Restaurant information
- Established: February 1, 2022
- Location: 1025 Manhattan Avenue, Brooklyn, New York, United States
- Coordinates: 40°44′02″N 73°57′18″W﻿ / ﻿40.734°N 73.9551°W

= Wenwen =

Taiwanese restaurant in Brooklyn, New York

Wenwen is a Taiwanese restaurant in Greenpoint, Brooklyn. It is known for its fun menu items like a $69 Long Island iced tea and the BDSM Chicken. In 2022, it was named to the Michelin Guide.

== History ==
Wenwen was opened on February 1, 2022, by Andy Chuang and Eric Sze, two chefs behind 886, a restaurant in East Village, Manhattan. It had taken a year and a half to launch.

Known for their rowdy and wild restauranteuring, Chuang and Sze sought a more serious and mature challenge in dining and service through Wenwen. Its menu thus incorporates some of 886's most popular dishes alongside more unique and sophisticated offerings. (Still, they still kept things "fun" by adding a $69 drink on the menu, as well as a dish called "BDSM Chicken.")
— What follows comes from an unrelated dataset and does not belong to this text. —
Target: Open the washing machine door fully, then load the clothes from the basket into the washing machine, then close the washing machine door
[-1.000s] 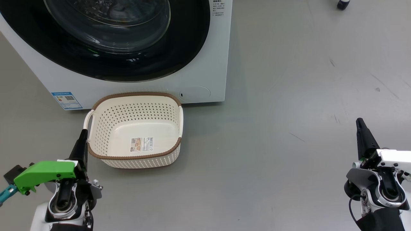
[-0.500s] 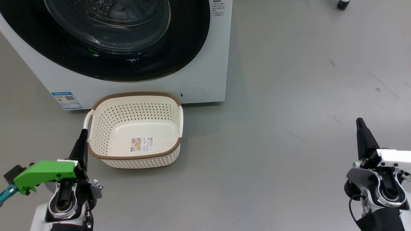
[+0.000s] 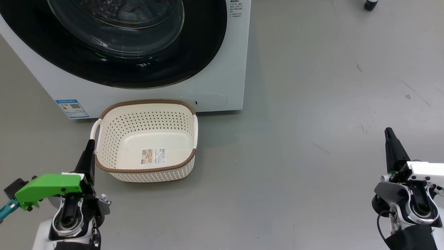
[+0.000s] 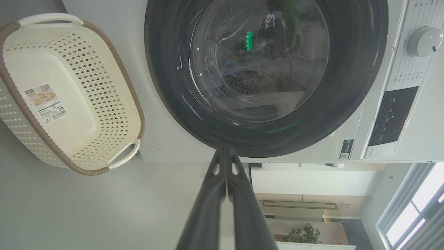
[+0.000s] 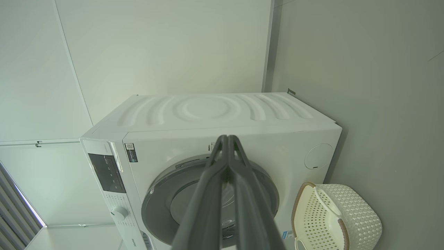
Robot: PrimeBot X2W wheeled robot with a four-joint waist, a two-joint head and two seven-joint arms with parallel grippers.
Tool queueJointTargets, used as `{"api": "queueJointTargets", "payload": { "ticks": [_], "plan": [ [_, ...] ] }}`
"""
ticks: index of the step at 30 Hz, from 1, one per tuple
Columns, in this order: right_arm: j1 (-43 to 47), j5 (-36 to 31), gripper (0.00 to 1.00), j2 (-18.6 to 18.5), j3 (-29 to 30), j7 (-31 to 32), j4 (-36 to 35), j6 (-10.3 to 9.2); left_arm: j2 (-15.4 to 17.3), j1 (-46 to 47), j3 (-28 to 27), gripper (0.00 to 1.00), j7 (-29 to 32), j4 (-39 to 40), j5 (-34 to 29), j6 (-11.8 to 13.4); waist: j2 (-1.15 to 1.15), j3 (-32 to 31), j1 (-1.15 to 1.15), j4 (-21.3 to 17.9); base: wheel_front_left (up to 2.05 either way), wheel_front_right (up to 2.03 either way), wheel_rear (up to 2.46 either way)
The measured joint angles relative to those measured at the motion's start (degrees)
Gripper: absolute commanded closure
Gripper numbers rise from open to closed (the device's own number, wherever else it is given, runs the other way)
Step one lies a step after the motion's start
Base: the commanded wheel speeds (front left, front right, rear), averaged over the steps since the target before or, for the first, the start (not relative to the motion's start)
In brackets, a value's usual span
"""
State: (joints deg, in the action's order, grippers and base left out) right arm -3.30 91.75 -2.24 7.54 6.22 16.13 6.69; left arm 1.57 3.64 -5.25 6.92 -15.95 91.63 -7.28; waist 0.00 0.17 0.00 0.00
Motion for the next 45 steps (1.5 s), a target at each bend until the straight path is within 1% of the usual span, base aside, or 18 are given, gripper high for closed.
{"api": "queueJointTargets", "payload": {
  "ticks": [41,45],
  "plan": [
    [0.0,0.0,1.0,0.0,0.0,0.0,0.0,0.01,0.0,0.0,0.1,1.0,0.0,0.1,0.0,0.0,0.0,0.0,0.0,0.0,0.0,0.0,0.0],
    [0.0,0.0,1.0,0.0,0.0,0.0,-0.1,0.29,0.0,0.0,0.1,1.0,0.0,0.1,0.0,0.0,0.0,0.0,0.0,0.0,0.0,0.0,0.0]
  ]
}}
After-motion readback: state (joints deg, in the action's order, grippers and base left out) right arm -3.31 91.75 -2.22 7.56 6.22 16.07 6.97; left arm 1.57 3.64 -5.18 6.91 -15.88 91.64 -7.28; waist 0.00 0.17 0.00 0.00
The name, Wenwen, comes from two women in Sze's life: Wenchi, his mother, and Wenhui, his wife.

== Critical reception ==
Time Out New York gave Wenwen four out of five stars.

The New York Times gave it two out of four stars, naming it a Critic's Pick.

The Infatuation gave it an 8 out of 10, specifically recommending the BDSM Chicken as the best savory item on its menu, and called it one of the best restaurants in Greenpoint.

Eater called it "a worthy sequel to [Chuang and Sze's] East Village restaurant."